> [REQUIRED WORK]
Look below. Copy each line that has "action" in it.
━━━━━ DATA FOR REVIEW
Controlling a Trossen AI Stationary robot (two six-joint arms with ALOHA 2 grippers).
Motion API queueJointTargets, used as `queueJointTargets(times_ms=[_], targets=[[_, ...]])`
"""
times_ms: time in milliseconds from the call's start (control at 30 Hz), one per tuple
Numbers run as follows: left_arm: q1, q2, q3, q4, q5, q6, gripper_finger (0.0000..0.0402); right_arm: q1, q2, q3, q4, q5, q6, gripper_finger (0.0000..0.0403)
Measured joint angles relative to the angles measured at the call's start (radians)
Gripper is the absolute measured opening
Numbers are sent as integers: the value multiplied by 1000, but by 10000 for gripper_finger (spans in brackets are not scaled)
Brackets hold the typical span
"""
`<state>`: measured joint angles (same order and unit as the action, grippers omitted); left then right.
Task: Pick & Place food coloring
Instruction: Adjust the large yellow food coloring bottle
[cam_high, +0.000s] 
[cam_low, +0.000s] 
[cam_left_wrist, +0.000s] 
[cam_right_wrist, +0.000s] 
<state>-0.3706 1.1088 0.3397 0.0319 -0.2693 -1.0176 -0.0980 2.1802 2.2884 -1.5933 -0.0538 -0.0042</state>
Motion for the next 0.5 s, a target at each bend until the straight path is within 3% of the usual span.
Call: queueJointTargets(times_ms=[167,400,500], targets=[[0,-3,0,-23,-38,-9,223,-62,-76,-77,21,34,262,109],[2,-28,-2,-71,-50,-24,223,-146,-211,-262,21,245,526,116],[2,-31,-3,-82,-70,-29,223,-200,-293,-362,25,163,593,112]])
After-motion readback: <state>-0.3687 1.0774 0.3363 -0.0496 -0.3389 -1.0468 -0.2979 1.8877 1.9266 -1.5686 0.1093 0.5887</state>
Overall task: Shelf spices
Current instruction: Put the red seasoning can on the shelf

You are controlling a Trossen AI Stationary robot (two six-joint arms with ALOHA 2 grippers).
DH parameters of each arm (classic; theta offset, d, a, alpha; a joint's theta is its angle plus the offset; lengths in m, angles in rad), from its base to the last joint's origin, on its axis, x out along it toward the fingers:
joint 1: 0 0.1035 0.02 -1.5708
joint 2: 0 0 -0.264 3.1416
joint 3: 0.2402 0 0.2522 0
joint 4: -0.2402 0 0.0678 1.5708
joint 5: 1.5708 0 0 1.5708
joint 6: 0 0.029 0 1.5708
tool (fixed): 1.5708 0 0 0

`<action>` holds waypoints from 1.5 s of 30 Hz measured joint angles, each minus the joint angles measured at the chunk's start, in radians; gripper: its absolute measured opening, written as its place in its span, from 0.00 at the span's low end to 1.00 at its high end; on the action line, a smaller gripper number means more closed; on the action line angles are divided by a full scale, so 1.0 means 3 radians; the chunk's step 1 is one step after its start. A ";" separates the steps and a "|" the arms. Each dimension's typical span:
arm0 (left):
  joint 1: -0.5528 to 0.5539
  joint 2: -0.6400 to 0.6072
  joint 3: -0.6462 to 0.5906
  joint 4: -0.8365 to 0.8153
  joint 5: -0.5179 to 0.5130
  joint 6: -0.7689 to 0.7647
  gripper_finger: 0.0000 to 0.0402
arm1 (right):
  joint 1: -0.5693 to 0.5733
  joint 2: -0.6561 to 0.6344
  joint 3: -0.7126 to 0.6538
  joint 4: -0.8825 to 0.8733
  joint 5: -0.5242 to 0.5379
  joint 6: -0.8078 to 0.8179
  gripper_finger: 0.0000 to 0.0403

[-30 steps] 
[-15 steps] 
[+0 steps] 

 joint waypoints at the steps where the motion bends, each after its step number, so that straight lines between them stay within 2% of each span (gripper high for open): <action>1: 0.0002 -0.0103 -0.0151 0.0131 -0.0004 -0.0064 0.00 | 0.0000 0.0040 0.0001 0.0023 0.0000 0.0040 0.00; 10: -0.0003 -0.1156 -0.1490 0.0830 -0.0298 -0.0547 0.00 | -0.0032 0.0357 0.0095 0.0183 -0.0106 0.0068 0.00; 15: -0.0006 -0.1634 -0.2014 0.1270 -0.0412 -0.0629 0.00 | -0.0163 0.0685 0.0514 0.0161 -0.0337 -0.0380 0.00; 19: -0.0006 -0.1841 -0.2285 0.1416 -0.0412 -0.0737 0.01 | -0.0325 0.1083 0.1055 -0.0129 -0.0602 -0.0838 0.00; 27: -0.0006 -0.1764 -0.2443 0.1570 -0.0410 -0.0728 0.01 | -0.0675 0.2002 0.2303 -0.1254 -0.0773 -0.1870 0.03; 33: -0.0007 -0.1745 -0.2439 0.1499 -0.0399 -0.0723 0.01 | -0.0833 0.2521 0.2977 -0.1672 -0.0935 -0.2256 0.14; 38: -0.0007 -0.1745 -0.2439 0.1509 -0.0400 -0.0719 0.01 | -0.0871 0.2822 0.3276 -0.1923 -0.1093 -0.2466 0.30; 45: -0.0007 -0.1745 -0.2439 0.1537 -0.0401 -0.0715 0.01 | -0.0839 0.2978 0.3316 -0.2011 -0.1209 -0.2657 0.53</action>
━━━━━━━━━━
> [RESULT OF THIS TASK]
`<state>`: measured joint angles (same order and unit as the action, grippers omitted); left then right.
`<action>` holds waypoints from 1.5 s of 30 Hz measured joint angles, each minus the joint angles measured at the chunk's start, in radians; gripper: its absolute measured opening, written as its place in its span, from 0.00 at the span's low end to 1.00 at its high end; on the action line, a smaller gripper number means more closed; on the action line angles are divided by a full scale, so 1.0 means 3 radians; the chunk's step 1 is one step after its start. A ";" separates the steps and a "|" the arms. Each dimension's typical span:
 joint waypoints at the steps where the motion bends, each after its step number, so that straight lines between them stay within 2% of each span (gripper high for open): <action>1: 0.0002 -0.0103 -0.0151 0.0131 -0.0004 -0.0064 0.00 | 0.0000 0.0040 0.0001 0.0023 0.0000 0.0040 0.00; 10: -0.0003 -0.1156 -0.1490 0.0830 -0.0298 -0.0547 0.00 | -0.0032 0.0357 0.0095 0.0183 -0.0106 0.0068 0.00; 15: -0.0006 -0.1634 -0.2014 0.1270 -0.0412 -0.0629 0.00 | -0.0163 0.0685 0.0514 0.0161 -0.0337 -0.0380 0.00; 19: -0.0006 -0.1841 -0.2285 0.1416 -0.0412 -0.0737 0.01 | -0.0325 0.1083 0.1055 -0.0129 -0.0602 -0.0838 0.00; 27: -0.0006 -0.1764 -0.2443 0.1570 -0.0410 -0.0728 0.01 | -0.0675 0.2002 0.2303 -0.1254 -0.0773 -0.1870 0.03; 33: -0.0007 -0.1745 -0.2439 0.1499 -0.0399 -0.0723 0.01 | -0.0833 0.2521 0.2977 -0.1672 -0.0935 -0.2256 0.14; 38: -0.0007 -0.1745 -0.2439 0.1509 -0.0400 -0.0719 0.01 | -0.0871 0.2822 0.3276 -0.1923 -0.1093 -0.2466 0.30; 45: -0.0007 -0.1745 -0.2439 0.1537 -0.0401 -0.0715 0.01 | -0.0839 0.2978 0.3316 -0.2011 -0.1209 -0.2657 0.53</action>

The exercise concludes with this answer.